Instructions for the task — Each line in the listing below that includes "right" should be counted; give the total and nothing more.

Dataset section —
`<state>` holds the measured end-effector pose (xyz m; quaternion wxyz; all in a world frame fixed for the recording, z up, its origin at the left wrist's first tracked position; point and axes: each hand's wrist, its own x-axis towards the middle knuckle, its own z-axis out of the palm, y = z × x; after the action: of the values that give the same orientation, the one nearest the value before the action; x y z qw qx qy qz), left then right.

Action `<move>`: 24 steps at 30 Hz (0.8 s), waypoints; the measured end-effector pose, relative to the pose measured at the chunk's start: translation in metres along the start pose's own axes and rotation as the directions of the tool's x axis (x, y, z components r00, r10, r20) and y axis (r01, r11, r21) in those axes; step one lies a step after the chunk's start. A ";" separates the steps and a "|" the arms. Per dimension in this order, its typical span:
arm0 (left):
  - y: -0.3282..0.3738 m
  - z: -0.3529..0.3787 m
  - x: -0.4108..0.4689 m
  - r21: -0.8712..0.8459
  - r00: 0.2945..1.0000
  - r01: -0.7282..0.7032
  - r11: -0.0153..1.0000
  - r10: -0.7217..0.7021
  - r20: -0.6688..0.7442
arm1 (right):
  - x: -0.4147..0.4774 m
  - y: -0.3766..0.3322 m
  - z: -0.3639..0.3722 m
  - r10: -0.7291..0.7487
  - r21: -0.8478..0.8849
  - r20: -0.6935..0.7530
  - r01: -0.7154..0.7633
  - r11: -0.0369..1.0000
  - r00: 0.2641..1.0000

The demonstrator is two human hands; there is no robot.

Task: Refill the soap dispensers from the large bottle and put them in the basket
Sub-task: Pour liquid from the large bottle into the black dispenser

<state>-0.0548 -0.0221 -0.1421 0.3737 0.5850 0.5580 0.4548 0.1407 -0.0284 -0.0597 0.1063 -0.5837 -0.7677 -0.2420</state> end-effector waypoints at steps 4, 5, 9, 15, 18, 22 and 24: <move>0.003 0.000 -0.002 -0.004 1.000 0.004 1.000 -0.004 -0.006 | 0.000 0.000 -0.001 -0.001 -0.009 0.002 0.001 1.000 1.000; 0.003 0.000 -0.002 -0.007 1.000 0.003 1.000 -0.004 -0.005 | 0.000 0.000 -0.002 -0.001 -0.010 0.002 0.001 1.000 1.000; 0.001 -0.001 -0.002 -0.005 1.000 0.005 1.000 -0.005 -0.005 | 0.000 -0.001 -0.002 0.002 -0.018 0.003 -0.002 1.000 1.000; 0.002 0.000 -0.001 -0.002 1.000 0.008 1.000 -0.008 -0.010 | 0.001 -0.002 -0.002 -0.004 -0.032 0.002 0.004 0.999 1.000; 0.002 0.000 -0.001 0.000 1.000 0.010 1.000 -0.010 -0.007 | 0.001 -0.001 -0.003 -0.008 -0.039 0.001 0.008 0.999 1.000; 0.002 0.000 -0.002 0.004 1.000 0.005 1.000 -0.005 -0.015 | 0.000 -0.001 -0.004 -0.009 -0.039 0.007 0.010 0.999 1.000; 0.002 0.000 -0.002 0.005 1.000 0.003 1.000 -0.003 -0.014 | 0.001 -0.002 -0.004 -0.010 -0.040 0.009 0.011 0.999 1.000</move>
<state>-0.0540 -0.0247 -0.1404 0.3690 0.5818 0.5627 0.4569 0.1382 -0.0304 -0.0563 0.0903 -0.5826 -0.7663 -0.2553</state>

Result — 2